Affordability, custom-design and
time-efficient construction are just a few reasons behind a steady increase
in the sale of modular or factory-constructed homes – grounds for popularity
that the banking industry is taking into account when offering construction
loans for new houses.
The high quality of today’s modular homes has opened the lending doors to a
growing number of potential homebuyers who recognize the many values to
owning a factory-constructed house. And it is those very same values – and
most specifically the static costs of modular construction – that has
captured the interest of lending institutions that recognize the potential
of a good return on a modular investment.
From a lender’s standpoint, providing funding for a home that is essentially
complete upon arrival allows for quicker collateral achievement. As an
investment, modular homes increase in value at the same rate as comparable
stick-built homes in their area, a factor that comes into play during the
appraisal process.
Property appraisers adhere to the same formulas when inspecting a modular
home as they would when conducting a traditional property. Gross living area
estimates, interior and exterior condition and overall quality of
construction weigh in during an appraisal.
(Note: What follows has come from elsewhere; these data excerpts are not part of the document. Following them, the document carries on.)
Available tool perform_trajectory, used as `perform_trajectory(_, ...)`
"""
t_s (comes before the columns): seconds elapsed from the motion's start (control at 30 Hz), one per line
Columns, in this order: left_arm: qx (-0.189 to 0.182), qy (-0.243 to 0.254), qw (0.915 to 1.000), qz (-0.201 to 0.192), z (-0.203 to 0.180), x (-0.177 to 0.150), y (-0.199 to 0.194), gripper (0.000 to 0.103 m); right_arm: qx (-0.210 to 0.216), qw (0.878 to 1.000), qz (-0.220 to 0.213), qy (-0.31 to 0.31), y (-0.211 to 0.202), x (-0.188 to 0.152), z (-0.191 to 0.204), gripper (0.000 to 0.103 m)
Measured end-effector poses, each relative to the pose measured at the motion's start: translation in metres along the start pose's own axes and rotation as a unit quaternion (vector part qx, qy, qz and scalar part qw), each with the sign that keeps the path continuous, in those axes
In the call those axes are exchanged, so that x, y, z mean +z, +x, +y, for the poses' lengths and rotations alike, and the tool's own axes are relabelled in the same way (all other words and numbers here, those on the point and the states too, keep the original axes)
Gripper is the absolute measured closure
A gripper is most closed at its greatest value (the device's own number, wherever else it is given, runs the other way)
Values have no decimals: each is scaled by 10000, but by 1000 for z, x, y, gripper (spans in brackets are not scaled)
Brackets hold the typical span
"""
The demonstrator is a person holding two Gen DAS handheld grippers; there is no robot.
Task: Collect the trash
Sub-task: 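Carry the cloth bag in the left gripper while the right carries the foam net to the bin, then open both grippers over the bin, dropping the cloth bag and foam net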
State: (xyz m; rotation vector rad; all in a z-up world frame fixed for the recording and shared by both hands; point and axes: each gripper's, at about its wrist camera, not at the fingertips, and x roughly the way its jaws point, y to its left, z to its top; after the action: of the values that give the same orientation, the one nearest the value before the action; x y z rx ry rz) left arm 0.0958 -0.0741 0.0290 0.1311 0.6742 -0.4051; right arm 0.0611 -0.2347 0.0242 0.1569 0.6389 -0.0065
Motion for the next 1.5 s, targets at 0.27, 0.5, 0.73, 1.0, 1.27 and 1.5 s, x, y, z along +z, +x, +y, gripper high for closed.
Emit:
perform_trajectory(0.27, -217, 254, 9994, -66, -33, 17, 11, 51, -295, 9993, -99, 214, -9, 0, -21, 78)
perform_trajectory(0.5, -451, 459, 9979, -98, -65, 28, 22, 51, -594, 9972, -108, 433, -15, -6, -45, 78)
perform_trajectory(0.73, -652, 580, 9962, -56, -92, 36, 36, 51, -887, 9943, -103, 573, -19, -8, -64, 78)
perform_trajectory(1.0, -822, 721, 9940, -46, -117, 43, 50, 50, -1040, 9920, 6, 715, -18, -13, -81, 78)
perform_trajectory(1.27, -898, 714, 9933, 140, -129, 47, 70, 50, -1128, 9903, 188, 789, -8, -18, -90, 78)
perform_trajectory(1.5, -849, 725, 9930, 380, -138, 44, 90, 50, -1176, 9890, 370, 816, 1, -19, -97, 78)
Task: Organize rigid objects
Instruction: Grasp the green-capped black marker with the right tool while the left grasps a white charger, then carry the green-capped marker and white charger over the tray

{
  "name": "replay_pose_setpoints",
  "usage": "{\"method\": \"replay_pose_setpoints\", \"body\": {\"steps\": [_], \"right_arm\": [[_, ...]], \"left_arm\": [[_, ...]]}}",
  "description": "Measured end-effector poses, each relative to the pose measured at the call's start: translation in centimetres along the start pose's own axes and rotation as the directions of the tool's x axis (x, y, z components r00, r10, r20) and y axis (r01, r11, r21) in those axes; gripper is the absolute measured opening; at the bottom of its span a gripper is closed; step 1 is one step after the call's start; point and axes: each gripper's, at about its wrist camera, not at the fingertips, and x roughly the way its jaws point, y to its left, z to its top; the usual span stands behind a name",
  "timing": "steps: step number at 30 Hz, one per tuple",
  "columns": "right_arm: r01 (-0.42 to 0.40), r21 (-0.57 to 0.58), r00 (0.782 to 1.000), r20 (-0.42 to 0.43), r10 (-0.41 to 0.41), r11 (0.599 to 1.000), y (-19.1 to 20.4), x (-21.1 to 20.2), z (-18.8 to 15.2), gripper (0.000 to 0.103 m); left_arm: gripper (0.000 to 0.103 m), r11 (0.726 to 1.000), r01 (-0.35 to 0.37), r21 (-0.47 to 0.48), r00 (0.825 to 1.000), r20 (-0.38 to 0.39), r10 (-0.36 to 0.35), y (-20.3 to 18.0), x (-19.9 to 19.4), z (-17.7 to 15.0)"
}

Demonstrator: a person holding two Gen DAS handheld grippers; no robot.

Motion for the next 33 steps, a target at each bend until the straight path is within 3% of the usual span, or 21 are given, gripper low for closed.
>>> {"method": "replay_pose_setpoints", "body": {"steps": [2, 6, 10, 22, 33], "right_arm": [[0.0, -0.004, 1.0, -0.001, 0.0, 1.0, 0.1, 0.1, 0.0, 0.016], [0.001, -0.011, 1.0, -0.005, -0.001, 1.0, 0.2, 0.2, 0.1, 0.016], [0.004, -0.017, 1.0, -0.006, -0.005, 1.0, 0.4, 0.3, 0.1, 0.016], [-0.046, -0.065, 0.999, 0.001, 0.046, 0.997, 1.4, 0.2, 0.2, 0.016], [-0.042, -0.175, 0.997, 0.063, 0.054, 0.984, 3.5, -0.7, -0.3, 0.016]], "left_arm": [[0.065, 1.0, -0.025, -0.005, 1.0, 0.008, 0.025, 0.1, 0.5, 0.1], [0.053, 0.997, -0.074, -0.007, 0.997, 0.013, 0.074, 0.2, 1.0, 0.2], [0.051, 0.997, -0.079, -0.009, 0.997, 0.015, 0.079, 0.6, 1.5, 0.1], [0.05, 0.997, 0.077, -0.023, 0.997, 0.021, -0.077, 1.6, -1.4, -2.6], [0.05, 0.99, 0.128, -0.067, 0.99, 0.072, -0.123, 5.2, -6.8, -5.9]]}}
Perhaps equally important to
determining valuation is a tour through the neighborhood, which is conducted
by an appraiser to look for comparable properties that have sold within the
last year.
The banking industry is becoming more accepting of modular homes evidenced
by the increased number of large national lenders now developing
construction loans for modular homebuyers – concrete acknowledgment that
factory constructed housing is on the rise.